Western Sydney's played a very significant role in the humanitarian response of the government to, in particular, the Syrian crisis. In my region, which encompasses Fairfield and Liverpool in New South Wales, we received 7,000 of the 12,000 refugees who came as part of that special humanitarian response. I think it's well known that my area, as a matter of fact, did the heavy lifting on the government's response to the Syrian crisis. However, and pretty regrettably, the funding allocated through resettlement of refugees in my region in no way reflects the level of response that has taken place. Multiple migrant resource service providers have felt the impact of government cuts when it comes to settlement services. This has meant that crucial services to ensure the quality of settlement have been affected and the level of support to the migrant families in most need has certainly been downplayed, and, in many cases, neglected.
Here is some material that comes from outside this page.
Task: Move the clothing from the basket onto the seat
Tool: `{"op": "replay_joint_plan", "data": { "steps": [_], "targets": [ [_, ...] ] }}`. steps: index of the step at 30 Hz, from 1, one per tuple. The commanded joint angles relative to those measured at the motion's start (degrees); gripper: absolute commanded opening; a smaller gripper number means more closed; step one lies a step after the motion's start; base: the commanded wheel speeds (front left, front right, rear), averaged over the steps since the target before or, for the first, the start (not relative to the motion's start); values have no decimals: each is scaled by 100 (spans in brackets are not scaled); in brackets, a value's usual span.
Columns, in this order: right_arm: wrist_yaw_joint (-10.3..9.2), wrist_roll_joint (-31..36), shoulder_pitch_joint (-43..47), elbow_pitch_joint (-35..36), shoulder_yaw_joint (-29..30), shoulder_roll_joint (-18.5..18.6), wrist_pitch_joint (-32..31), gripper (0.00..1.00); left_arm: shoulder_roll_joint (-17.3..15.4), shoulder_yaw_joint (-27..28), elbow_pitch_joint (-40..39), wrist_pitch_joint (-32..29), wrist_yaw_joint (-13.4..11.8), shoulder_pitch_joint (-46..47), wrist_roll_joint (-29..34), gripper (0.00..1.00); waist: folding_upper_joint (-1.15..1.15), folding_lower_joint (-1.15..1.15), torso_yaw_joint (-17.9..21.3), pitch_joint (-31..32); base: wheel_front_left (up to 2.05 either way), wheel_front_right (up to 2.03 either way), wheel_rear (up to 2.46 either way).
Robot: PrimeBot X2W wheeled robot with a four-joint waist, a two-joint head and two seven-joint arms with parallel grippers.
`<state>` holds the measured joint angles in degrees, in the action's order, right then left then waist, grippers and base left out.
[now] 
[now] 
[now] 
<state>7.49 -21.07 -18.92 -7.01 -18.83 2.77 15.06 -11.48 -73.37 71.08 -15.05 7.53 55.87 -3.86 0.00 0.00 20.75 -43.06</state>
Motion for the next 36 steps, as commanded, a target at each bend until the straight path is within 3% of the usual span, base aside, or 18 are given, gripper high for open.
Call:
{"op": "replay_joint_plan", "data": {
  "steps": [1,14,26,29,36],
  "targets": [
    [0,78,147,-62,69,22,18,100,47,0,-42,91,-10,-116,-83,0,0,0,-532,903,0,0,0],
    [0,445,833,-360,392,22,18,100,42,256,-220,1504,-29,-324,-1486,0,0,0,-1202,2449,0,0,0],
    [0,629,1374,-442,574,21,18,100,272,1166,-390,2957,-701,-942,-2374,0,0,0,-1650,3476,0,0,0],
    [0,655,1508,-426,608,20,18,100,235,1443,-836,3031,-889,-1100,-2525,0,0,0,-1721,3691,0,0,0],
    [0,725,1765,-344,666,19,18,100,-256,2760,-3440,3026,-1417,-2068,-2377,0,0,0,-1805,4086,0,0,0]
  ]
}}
Earlier this year I met with the New South Wales Settlement Partnership program, who voiced major concerns about the narrowing ability to provide the local community with the full suite of programs that migrants, and particularly refugee migrants, need to properly settle in a local community. The Western Sydney Migrant Resource Centre emphasised that in the 2017-18 financial year, through settlement casework support alone, they provided services to over 12,000 individuals. However, despite this increase in the services provided by the Western Sydney MRC, their funding was cut by 30 per cent. What does this cut mean to an organisation like that? It means that they had to halve the youth support services that they delivered. It also meant they had to cut the number of employment participation workshops from 35 in the year to just four. I understand that for another organisation, CORE Community Services, the cuts meant that they lost three full-time positions and one part-time worker, which has put a heavy strain on that organisation in the delivering of settlement services. I spoke to Carmen Lazar from the Assyrian Resource Centre. She also raised concerns about the risk of not being able to provide elderly refugees who are isolated and suffering from numerous health issues with the necessary social cohesion activities and educational support.
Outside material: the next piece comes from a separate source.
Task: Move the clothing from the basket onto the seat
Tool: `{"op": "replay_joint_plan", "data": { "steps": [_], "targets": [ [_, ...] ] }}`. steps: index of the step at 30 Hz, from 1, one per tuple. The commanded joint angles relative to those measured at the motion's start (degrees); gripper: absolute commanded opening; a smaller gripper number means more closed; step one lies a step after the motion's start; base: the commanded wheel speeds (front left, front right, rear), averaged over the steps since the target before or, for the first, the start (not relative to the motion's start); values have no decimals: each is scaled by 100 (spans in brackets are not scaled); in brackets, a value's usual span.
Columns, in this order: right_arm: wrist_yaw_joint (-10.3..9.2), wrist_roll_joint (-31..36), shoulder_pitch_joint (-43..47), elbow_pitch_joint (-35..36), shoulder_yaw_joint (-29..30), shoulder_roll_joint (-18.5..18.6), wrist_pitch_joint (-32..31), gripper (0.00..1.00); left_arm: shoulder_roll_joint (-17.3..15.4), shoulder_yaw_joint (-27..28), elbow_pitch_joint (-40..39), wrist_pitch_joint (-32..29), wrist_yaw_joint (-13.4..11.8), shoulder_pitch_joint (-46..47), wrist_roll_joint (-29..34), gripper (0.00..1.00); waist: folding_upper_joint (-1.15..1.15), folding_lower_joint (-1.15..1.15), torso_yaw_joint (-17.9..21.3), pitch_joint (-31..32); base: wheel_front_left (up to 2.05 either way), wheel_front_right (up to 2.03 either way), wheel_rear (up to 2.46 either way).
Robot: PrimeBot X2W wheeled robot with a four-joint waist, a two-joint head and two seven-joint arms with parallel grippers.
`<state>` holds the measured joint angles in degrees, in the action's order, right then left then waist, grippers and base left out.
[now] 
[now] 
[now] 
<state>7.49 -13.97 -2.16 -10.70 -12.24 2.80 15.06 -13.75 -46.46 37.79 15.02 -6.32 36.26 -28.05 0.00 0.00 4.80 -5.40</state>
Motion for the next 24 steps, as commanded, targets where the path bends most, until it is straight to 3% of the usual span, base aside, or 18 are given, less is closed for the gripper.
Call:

With the rapid influx of refugees into my area, the resource centres are now struggling and are reaching a breaking point where they will not be able to actually do the necessary work to help people properly settle and assimilate into this country. This has also meant that the gap in supply and demand of these settlement services has widened to such a point that the services are falling way short of being able to provide our local community with what's needed to actually help people settle properly.
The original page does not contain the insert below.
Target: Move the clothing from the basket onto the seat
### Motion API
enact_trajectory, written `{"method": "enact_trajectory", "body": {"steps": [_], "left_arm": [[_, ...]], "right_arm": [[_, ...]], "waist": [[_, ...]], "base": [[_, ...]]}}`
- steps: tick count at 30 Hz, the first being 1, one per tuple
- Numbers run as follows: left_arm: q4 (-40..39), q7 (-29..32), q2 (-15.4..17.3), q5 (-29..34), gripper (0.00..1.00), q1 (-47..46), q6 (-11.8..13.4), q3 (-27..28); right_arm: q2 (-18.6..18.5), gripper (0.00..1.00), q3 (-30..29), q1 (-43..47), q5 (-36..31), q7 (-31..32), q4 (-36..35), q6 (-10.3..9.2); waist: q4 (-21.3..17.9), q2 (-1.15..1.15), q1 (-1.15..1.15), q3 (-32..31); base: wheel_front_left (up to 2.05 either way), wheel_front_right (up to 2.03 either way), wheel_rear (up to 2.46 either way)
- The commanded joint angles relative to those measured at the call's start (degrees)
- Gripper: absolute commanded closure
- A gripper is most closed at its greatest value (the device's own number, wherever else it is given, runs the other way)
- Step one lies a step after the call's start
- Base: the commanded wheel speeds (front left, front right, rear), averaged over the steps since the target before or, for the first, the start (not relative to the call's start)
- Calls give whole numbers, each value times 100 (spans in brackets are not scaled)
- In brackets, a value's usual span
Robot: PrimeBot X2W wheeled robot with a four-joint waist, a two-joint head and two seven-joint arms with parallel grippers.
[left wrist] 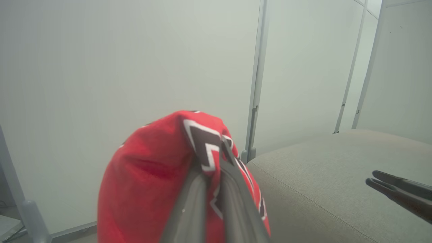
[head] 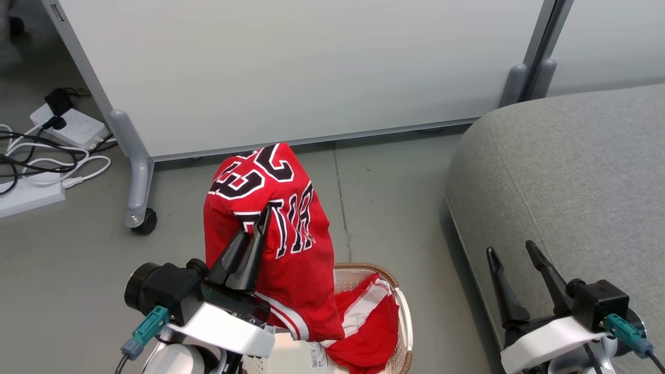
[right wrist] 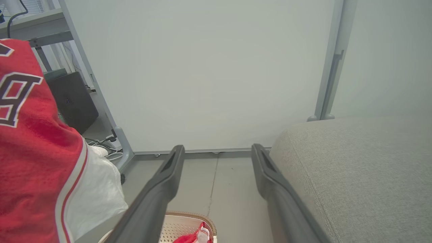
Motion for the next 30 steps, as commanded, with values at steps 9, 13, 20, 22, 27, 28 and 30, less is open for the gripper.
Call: {"method": "enact_trajectory", "body": {"steps": [9, 13, 20, 22, 27, 28, 30], "left_arm": [[-105, 37, 77, -38, 100, 48, 58, -12], [-92, 25, 92, -43, 100, 10, 63, -18], [-86, 5, 108, -64, 100, -41, 74, -50], [-97, 14, 113, -59, 100, -62, 81, -61], [-126, 27, 115, -38, 100, -112, 81, -109], [-127, 33, 114, -36, 100, -126, 72, -127], [-119, 32, 100, -38, 100, -183, 34, -171]], "right_arm": [[-28, 0, 24, 31, 67, 45, -56, 11], [-29, 0, 30, 28, 71, 37, -62, 11], [-25, 0, 274, -183, 139, -8, -163, 11], [-24, 0, 551, -326, 226, -28, -221, 11], [-27, 0, 1562, -834, 522, -77, -124, 11], [-27, 0, 1808, -943, 610, -88, -72, 11], [-29, 0, 2244, -1174, 669, -147, 55, 11]], "waist": [[55, 0, 0, -6], [58, 0, 0, -9], [71, 0, 0, -13], [77, 0, 0, -6], [105, 0, 0, 10], [121, 0, 0, 13], [181, 0, 0, 31]], "base": [[0, 0, 0], [0, 0, 0], [0, 0, 0], [0, 0, 0], [0, 0, 0], [0, 0, 0], [0, 0, 0]]}}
Proper resourcing of these organisations—and not the continual cutbacks we have seen under this government—is not just an investment in the lives of these emerging communities; it's actually an investment in the future prosperity of our nation. Only last month Oxfam released a report on the impact of family separation on refugees and humanitarian migrants in Australia. They found that there is a direct correlation between the size of our refugee and humanitarian intake and the nation's long-term productivity growth and economic performance. For a government that is constantly banging on about delivering Australia a better economic future, wouldn't you think that, in respect to Labor's policy on refugee intakes, the correlation with our future economic benefit would be an incentive for the government to properly fund settlement services for the refugees that it has committed to? By increasing funding to migrant services now, not only do we support vulnerable migrant families but we effectively invest in their futures. These benefits will ultimately flow to second- and third-generation migrants and will go a long way towards helping them make a positive contribution to this nation.